Avvicinamento orbitale al Buckyball C₆₀
Atoms

Avvicinamento orbitale al Buckyball C₆₀

Vi trovate sospesi nell'oscurità assoluta del vuoto quantistico, in orbita rasente attorno a una struttura di perfezione geometrica intollerabile: sessanta nuclei di carbonio color platino antico disposti secondo la simmetria di un icosaedro troncato, ogni atomo distinto come una sfera appena cedevole ai suoi bordi, sfumata dalla nube di probabilità della propria densità elettronica. I legami tra coppie di esagoni adiacenti ardono bianco-oro e compatti, mentre quelli che attraversano le giunzioni pentagono-esagono appaiono più diffusi e grigi, come se la densità elettronica si fosse assottigliata lungo distanze leggermente maggiori — una differenza di pochi decine di picometri che si traduce, visivamente, in un contrasto netto tra fuoco e cenere.
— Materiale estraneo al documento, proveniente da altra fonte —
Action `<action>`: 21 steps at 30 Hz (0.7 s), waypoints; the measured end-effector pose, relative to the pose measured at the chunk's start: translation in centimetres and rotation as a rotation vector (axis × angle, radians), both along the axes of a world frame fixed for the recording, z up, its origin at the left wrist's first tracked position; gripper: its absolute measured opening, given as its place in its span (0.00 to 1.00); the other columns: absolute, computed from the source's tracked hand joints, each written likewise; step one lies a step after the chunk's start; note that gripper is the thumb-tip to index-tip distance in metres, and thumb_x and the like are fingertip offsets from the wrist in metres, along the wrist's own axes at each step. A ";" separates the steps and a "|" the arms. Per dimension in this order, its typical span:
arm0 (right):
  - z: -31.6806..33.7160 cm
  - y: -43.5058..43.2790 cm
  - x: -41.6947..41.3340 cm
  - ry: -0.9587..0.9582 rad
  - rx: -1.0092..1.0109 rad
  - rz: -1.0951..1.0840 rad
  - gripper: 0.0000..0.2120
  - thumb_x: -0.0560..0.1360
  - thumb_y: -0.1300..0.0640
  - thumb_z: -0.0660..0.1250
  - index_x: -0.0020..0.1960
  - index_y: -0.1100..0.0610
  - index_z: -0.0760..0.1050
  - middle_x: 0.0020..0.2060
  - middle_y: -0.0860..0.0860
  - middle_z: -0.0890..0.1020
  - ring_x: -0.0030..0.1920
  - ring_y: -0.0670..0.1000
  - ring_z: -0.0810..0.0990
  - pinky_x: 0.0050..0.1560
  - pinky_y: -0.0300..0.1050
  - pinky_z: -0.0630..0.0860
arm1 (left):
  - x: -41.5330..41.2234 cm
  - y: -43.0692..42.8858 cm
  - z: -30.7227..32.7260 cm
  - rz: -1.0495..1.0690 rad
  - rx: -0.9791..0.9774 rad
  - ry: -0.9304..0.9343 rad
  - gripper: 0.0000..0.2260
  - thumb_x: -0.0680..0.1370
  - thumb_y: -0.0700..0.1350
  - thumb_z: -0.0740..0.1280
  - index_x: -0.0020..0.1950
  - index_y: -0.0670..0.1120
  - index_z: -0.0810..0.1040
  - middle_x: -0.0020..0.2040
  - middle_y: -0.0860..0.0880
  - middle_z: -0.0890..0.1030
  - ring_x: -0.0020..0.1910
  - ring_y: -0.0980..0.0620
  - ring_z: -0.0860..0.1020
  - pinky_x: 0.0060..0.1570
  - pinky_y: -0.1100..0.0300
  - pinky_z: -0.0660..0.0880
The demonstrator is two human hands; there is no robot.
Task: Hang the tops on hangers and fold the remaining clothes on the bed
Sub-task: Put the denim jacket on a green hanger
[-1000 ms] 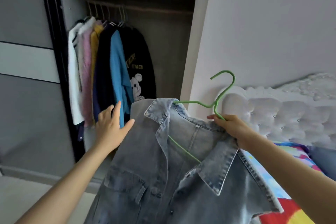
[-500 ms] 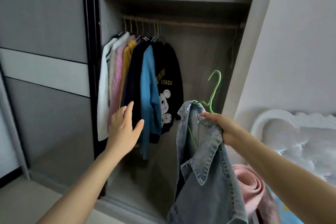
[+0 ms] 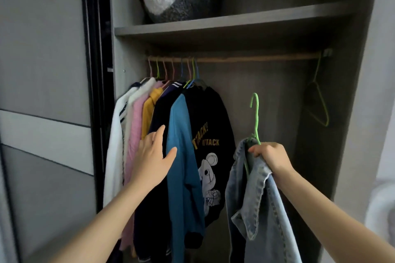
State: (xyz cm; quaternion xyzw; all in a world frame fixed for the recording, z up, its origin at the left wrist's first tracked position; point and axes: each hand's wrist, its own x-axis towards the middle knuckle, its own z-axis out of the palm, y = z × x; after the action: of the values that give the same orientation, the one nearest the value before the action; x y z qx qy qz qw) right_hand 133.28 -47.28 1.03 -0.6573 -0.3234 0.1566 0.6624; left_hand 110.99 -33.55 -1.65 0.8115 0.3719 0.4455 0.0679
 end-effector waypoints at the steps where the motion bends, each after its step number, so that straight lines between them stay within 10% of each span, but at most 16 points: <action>1: 0.4 0.8 0.2 -0.045 0.000 -0.006 0.06 0.67 0.71 0.62 0.38 0.75 0.76 0.33 0.58 0.74 0.33 0.50 0.71 0.31 0.40 0.67 | 0.6 0.9 0.4 0.011 0.000 -0.005 0.29 0.79 0.50 0.62 0.76 0.45 0.55 0.72 0.45 0.64 0.71 0.47 0.61 0.67 0.56 0.59; 21: 14.2 22.6 4.3 -0.290 0.086 -0.228 0.16 0.68 0.71 0.64 0.27 0.60 0.63 0.26 0.54 0.64 0.28 0.51 0.64 0.24 0.40 0.59 | 9.9 23.5 12.2 0.007 0.157 0.217 0.22 0.80 0.54 0.56 0.74 0.50 0.61 0.75 0.48 0.58 0.73 0.45 0.54 0.69 0.51 0.55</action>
State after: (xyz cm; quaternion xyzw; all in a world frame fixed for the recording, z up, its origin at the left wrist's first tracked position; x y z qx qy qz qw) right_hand 137.60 -24.71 15.22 -0.6766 -0.3455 -0.0298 0.6496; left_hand 120.92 -10.08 10.57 0.8564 0.3440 0.3831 -0.0379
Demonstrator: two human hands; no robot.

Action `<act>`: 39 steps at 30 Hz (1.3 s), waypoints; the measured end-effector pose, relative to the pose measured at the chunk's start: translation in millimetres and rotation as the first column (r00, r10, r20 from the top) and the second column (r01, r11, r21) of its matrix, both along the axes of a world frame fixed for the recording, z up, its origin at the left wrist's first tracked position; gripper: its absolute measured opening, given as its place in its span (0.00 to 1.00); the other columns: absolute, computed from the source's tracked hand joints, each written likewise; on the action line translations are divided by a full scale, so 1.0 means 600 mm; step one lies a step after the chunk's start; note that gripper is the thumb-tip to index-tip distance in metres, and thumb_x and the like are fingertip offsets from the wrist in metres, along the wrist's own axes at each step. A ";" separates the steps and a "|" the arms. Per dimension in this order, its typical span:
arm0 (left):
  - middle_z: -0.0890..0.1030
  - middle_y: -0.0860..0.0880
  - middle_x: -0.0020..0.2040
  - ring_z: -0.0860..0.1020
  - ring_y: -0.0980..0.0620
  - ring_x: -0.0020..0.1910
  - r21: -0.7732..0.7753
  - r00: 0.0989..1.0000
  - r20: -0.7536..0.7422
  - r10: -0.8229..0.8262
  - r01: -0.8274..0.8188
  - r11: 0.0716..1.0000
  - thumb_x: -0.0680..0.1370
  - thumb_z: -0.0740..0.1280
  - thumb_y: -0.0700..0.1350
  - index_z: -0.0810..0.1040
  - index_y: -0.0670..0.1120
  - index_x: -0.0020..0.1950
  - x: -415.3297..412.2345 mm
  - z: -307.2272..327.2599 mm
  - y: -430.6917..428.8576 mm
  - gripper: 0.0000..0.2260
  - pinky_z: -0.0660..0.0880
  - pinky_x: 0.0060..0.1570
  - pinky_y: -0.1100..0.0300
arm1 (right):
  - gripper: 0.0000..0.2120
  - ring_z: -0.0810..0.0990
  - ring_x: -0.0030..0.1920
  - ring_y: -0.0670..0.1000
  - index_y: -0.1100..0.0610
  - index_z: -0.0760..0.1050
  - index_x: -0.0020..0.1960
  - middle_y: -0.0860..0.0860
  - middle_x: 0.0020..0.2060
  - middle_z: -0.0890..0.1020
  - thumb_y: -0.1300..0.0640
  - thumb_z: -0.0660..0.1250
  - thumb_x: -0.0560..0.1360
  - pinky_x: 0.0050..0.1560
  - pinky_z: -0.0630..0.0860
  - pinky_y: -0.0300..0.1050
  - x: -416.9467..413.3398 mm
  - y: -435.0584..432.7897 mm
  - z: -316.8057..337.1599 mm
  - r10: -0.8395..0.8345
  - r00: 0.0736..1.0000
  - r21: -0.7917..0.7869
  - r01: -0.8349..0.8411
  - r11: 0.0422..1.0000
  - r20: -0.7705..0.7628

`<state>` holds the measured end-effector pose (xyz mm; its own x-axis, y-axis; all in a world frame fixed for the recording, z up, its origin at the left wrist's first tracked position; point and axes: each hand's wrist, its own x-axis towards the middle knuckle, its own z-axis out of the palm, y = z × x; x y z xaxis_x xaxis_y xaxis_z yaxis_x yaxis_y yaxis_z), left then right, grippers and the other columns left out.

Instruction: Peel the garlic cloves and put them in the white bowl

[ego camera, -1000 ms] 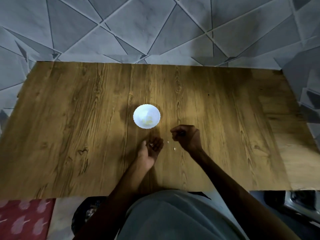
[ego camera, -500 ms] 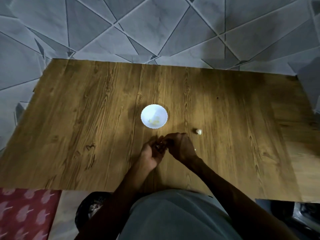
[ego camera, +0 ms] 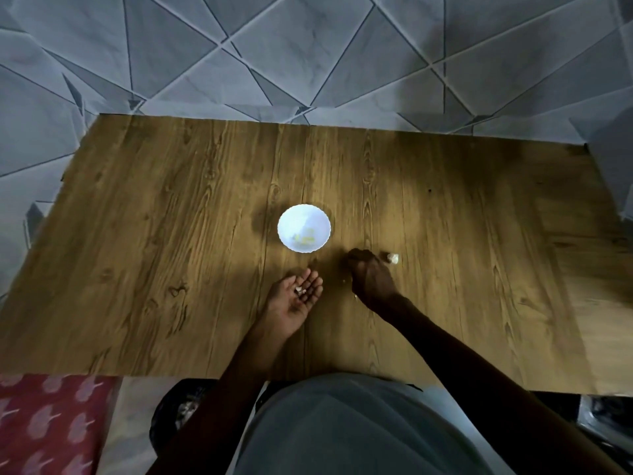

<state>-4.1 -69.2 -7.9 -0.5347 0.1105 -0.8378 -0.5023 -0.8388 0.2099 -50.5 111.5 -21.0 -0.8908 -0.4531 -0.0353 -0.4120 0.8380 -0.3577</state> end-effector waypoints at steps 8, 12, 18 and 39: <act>0.84 0.42 0.38 0.78 0.45 0.49 0.022 1.000 -0.021 -0.014 0.015 1.000 0.84 0.52 0.44 0.77 0.38 0.48 0.015 -0.008 -0.002 0.16 0.75 0.52 0.53 | 0.19 0.80 0.56 0.60 0.65 0.79 0.59 0.60 0.58 0.80 0.63 0.53 0.77 0.44 0.83 0.54 0.097 0.050 -0.008 0.225 0.974 -0.013 -0.225 0.974 -0.018; 0.84 0.42 0.37 0.79 0.46 0.48 0.011 0.999 -0.015 -0.038 0.038 0.999 0.84 0.52 0.44 0.77 0.39 0.48 0.022 -0.009 -0.003 0.17 0.76 0.50 0.54 | 0.16 0.80 0.59 0.55 0.62 0.79 0.61 0.57 0.59 0.80 0.70 0.66 0.74 0.56 0.80 0.46 0.069 0.061 -0.008 0.085 0.995 -0.086 -0.081 0.993 0.051; 0.85 0.43 0.38 0.81 0.47 0.45 0.016 0.999 -0.010 -0.044 0.044 0.999 0.84 0.52 0.44 0.78 0.39 0.48 0.026 -0.010 -0.002 0.17 0.79 0.45 0.55 | 0.13 0.79 0.57 0.58 0.60 0.81 0.57 0.57 0.58 0.80 0.69 0.67 0.74 0.52 0.81 0.53 0.064 0.061 -0.014 0.148 0.989 -0.055 -0.146 0.988 0.024; 0.81 0.42 0.48 0.79 0.46 0.48 -0.042 1.000 0.002 -0.024 0.024 0.999 0.84 0.53 0.44 0.78 0.39 0.49 0.020 0.006 0.015 0.15 0.75 0.55 0.53 | 0.10 0.80 0.39 0.55 0.60 0.79 0.42 0.54 0.38 0.80 0.71 0.68 0.64 0.37 0.77 0.48 0.079 0.001 -0.001 -0.016 0.999 -0.263 0.005 0.965 -0.039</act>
<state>7.8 -60.2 -4.6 -0.5313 0.0880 -0.8426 -0.5226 -0.8168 0.2443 -3.1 112.2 -21.5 -0.8939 -0.4319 0.1198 -0.4221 0.7213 -0.5491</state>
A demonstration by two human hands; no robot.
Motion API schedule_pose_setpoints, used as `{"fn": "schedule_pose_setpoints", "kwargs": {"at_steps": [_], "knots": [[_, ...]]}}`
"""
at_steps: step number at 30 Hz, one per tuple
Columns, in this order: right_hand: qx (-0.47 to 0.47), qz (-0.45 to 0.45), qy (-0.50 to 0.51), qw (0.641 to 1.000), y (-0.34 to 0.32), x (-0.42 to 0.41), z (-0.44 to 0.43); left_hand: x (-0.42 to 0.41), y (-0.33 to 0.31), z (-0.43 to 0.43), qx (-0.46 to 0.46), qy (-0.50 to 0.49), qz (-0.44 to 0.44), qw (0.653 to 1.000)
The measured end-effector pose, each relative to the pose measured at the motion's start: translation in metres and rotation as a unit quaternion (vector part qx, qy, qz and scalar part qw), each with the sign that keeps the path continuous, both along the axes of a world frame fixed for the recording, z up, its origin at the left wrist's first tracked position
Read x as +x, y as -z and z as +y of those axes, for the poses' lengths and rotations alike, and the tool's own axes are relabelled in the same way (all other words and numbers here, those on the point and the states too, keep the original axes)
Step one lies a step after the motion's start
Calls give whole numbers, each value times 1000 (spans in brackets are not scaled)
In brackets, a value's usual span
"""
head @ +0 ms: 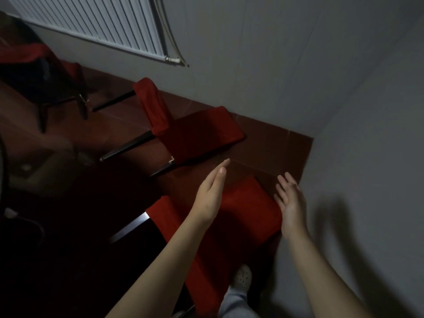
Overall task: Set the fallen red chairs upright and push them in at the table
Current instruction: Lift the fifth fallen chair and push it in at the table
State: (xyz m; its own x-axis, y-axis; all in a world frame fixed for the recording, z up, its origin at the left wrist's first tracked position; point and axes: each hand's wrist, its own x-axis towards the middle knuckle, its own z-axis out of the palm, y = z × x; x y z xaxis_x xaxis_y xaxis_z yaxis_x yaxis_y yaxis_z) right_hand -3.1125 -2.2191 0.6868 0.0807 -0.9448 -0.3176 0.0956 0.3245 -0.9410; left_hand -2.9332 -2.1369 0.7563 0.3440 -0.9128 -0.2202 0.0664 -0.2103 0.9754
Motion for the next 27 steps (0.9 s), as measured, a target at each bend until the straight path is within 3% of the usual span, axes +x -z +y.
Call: {"fn": "schedule_pose_setpoints", "kwargs": {"at_steps": [7, 16, 27], "knots": [[-47, -22, -72, 996, -34, 12, -35, -5, -27, -22, -28, -50, -37, 998], [-91, -21, -58, 994, -47, 18, -22, 14, -40, 19, -82, -41, -51, 995], [-131, -23, -203, 970, -95, 120, -63, 88, -49, 0, -143, -156, -14, 977]]}}
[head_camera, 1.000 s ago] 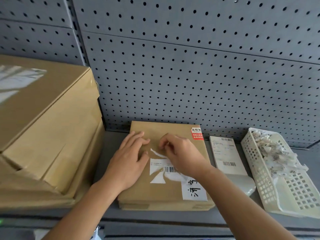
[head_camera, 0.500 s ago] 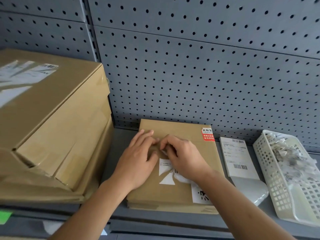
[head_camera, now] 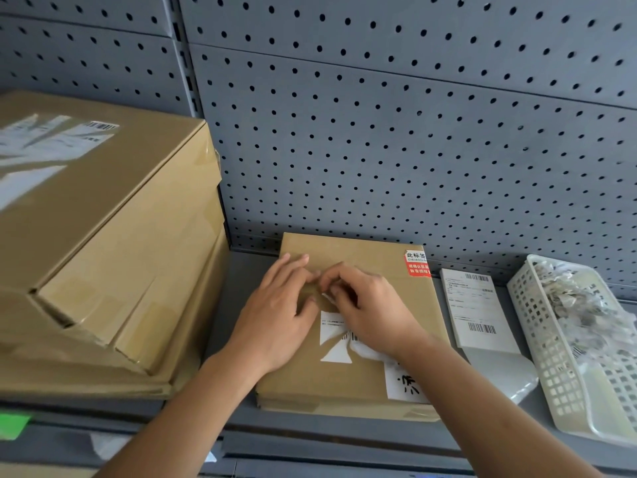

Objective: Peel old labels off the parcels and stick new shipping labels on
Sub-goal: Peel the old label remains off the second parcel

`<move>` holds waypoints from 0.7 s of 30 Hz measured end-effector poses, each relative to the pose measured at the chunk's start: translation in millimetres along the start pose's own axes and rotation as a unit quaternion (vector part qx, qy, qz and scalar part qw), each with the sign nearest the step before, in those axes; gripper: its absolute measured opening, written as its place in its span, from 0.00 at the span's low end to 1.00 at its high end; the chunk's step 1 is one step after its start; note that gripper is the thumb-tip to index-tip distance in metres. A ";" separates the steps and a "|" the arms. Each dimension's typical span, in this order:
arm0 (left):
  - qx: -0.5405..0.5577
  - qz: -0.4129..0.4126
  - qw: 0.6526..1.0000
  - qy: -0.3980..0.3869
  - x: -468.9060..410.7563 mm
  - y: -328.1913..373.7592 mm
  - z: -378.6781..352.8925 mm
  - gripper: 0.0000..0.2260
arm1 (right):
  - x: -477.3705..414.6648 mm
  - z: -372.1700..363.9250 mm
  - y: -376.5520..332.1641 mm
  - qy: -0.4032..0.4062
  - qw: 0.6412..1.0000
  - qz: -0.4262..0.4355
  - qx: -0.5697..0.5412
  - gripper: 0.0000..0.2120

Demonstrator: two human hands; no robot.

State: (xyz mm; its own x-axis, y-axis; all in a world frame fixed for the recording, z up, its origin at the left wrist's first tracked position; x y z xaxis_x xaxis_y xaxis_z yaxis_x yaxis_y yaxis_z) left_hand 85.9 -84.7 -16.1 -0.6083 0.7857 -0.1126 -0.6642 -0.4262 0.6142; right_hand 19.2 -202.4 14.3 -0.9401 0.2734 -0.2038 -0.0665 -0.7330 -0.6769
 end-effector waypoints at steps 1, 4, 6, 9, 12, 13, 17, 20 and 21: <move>-0.001 0.000 1.000 0.000 0.3 0.2 0.2 0.15 | 0.1 -0.6 -1.1 0.001 1.000 0.004 0.004 0.10; 0.000 -0.002 1.000 0.002 0.8 1.2 1.4 0.16 | 3.1 4.8 0.4 0.011 1.000 -0.008 -0.017 0.11; -0.001 -0.003 1.000 0.003 0.7 0.8 1.0 0.16 | 2.4 5.7 2.5 0.005 0.999 -0.021 -0.030 0.11; -0.002 0.000 1.000 0.000 1.0 -0.3 -0.2 0.15 | 1.1 0.0 0.1 -0.012 1.000 -0.007 -0.014 0.11; 0.001 -0.001 1.000 0.003 0.9 -0.3 0.1 0.17 | 3.2 6.9 2.9 0.009 0.999 -0.018 -0.036 0.12; 0.002 -0.001 1.000 0.002 0.5 -0.2 0.1 0.17 | 3.1 9.3 3.5 0.013 0.999 -0.024 -0.045 0.12; 0.001 0.006 1.000 -0.002 0.6 -1.1 -0.4 0.14 | 1.4 3.2 -3.0 -0.013 1.000 0.002 -0.016 0.12; 0.000 0.004 1.000 0.000 0.8 -0.2 -0.2 0.16 | 2.4 8.1 0.4 -0.003 0.999 -0.020 -0.050 0.12; -0.001 0.004 1.000 0.000 0.6 0.0 0.0 0.16 | 2.1 9.8 1.2 0.000 0.998 -0.025 -0.062 0.12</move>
State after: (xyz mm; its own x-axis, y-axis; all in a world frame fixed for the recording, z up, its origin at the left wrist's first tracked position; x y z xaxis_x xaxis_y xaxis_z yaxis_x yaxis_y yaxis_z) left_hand 85.5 -84.2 -16.2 -0.6131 0.7825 -0.1082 -0.6609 -0.4331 0.6130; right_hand 13.8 -208.8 20.0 -0.9365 0.3079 -0.1679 -0.0714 -0.6361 -0.7683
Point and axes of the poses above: each hand's wrist, its own x-axis away from the middle knuckle, its own z-axis out of the back of the hand, y = z × x, the point moved 8 cm from there along -x, towards the middle knuckle, and after that the axes turned 5 degrees about -z, right-handed, at the moved point
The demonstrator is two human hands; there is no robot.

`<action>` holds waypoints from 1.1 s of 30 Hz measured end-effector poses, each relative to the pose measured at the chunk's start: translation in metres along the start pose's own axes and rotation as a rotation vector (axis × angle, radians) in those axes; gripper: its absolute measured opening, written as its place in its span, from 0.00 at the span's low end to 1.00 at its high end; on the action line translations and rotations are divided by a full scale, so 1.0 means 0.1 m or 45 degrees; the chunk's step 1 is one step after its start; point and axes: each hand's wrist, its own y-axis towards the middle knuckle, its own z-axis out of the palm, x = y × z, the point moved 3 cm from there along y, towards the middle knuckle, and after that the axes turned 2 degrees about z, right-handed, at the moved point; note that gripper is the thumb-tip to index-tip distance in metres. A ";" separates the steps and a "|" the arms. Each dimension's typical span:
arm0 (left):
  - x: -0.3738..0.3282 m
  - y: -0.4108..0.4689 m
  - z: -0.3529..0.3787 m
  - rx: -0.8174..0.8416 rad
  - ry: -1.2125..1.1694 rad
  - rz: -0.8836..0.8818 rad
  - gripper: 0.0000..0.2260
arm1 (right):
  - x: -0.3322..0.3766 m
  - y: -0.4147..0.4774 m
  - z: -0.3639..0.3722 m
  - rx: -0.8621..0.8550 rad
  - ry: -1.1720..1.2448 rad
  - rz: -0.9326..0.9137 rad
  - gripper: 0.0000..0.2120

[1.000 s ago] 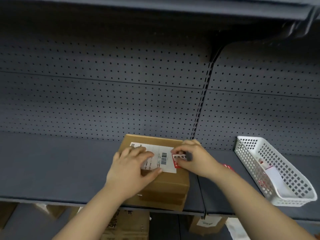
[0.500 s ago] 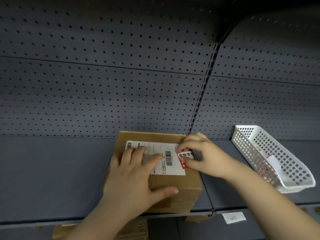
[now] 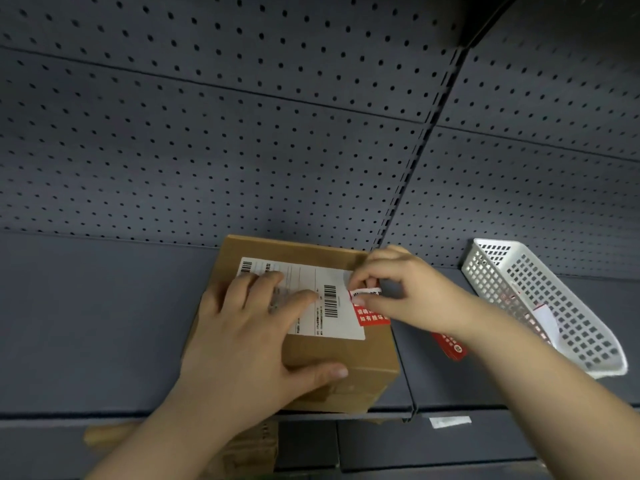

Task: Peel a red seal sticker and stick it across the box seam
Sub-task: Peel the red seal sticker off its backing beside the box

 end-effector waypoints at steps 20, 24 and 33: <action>-0.01 -0.01 -0.03 0.032 -0.013 -0.025 0.39 | 0.02 0.18 -0.04 0.161 0.089 -0.009 0.07; -0.01 -0.01 -0.03 0.035 -0.007 -0.025 0.40 | -0.03 0.14 -0.02 0.060 0.124 -0.029 0.06; -0.01 -0.01 -0.03 0.039 0.001 -0.022 0.40 | 0.01 0.20 -0.01 0.121 0.050 -0.009 0.02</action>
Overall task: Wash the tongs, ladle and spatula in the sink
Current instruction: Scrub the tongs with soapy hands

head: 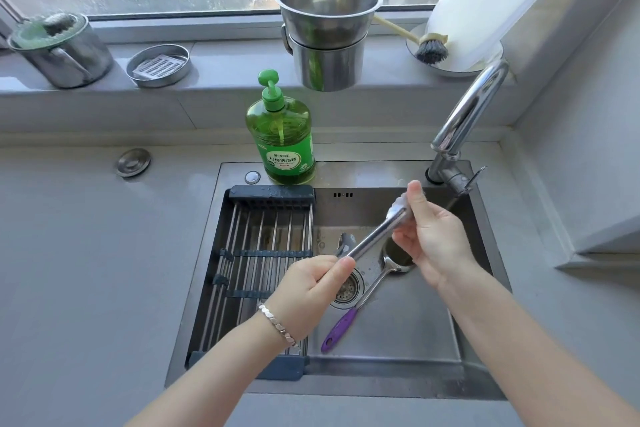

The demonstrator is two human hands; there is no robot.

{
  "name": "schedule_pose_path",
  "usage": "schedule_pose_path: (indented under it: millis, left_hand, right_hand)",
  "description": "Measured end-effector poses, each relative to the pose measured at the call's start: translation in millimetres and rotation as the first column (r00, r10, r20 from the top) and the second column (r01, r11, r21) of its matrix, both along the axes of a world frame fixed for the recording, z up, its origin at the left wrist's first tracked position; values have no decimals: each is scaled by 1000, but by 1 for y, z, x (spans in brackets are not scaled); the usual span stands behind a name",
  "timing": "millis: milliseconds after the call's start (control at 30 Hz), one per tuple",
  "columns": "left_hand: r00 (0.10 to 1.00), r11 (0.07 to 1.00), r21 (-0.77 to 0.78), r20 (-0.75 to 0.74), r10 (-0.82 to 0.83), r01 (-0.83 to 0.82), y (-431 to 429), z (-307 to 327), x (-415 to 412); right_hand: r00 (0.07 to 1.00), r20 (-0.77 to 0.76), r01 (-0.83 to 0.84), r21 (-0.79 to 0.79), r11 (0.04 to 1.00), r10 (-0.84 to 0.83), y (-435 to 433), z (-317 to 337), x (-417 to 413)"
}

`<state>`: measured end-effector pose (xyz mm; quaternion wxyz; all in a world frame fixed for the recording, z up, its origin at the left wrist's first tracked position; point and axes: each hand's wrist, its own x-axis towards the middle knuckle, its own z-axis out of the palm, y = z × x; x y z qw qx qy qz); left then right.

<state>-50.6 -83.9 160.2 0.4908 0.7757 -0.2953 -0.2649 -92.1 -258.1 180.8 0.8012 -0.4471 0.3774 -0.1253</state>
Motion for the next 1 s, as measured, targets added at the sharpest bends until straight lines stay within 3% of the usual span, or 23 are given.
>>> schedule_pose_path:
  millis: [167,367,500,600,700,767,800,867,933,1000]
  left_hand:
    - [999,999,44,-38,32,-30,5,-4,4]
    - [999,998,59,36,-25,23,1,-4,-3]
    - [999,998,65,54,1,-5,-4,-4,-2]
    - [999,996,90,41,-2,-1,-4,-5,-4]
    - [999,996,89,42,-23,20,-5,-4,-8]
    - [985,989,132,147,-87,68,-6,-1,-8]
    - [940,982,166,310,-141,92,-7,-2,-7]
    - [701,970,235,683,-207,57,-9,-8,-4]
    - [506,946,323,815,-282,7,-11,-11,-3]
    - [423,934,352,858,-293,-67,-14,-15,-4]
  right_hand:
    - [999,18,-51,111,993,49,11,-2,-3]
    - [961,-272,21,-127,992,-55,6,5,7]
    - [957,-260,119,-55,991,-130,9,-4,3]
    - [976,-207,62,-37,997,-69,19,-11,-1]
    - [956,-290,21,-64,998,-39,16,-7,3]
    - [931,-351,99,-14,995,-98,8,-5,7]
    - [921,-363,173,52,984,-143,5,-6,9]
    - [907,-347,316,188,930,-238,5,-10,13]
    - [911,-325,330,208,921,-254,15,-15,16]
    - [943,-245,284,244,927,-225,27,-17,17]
L'intera superficie molecolare è avvolta da un alone elettrico-azzurro: la shell degli elettroni π delocalizzati forma una membrana luminosa e volumetrica che risplende più intensa al centro delle facce esagonali, dove l'aromaticità è più ricca, e si attenua lievemente sui pentagoni, mentre all'interno della cavità cava un secondo involucro rispecchiato rende il nucleo simile all'interno di una lanterna accesa. Contro il nero ontologico del vuoto circostante — privo di texture, di polvere, di qualsiasi diffusione, animato solo dall'occasionale guizzo di una fluttuazione virtuale che compare e svanisce in un attosecondo — questa cattedrale geometrica di trenta diametri atomici si regge nella propria luce, simultaneamente solida e permeabile, assoluta e vibrante a frequenze troppo basse per essere percepite.